Мы кланялись стоя, потом праздновали успех в актерском общежитии. Ян и Брюно прилетели на премьеру, заболевшая Жизель осталась в Европе. Друзья увидели, как мне плохо, и пришли в ярость, зудели, что я «гроблю здоровье» ради искусства.
– Это доказывает превосходство духа над телом, – защищался я.
– Загубишь тело – не сможешь демонстрировать силу своего духа!
Слышу, слышу твой голос, мамочка!
Появляются друзья, ведомые Денизой и Робером, и я пожинаю плоды собственной бравады.
Забавно, но вид колена, обложенного льдом, вызывает кое у кого скептическую гримаску: они воображают, что я ломаю комедию не на сцене, а сейчас!
* * *
Спектакль имеет успех, колено чувствует себя лучше. Я лежу в номере гостиницы, приговоренный к долгим часам обездвиженности, и вдруг вспоминаю, что близятся мой день рождения и годовщина смерти мамы. Вторая годовщина…
Голова полна обрывков мыслей. Нужно что-то с этим делать.
* * *
Самолет летит над Атлантикой. Я возвращаюсь в Европу. Рейс ночной, пассажиры спят, а я пишу.
Бортпроводницы удивляются:
– Вы совсем не спите, господин Шмитт?
– В самолете – никогда.
Рептильная часть мозга не может смириться с путешествием по воздуху и запрещает мне спать. «Будь бдителен, вдруг что-нибудь случится!»
Другая часть серого вещества возражает: «Этот болван ничего не понимает ни в аэронавтике, ни в механике, ни в информатике и катастрофу не предотвратит!» – но рептильные клетки стоят на своем и будоражат меня.

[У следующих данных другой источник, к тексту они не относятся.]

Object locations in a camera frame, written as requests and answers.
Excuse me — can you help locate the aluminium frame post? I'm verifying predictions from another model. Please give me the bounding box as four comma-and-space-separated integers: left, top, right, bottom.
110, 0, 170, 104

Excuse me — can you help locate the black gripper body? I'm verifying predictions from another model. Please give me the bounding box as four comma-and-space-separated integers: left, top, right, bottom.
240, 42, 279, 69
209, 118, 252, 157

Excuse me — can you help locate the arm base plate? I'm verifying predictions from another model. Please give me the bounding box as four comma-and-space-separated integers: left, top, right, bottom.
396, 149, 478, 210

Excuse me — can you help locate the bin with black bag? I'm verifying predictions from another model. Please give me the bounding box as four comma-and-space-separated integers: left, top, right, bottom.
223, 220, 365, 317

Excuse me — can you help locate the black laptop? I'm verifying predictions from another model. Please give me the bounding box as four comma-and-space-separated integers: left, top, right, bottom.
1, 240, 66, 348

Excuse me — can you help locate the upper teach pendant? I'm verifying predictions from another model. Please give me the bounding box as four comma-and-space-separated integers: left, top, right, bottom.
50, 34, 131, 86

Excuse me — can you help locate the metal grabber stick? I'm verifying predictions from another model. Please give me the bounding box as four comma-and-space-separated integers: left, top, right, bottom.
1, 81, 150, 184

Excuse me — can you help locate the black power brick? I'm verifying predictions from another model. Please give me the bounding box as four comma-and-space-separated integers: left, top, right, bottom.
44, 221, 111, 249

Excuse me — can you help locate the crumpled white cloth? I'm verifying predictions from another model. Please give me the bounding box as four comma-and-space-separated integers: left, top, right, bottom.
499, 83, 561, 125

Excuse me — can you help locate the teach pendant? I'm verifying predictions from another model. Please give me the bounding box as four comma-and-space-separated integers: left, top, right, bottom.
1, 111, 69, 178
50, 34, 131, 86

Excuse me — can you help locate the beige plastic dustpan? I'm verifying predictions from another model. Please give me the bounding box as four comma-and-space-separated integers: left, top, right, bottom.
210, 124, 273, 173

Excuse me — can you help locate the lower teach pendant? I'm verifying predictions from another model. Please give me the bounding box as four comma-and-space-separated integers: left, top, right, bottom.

Спите спокойно, дорогие спутники, я на страже.
* * *
Приземляюсь в Брюсселе, запланировав два срочных дела: навестить Рикленов и сходить на кладбище.
Пора сразиться с фантомами.
* * *
Дом устроился между двумя холмами, в лесистом овраге, по дну которого протекает река. Единственное здание по соседству, старая бумажная фабрика, доживает свой век с выбитыми стеклами и продавленной крышей. Она стала вороньим приютом, вокруг разрослись кусты дикой ежевики. В двадцати метрах от руины застыла водяная мельница, колесо нависает над ручейком, оставшимся от некогда бурного потока.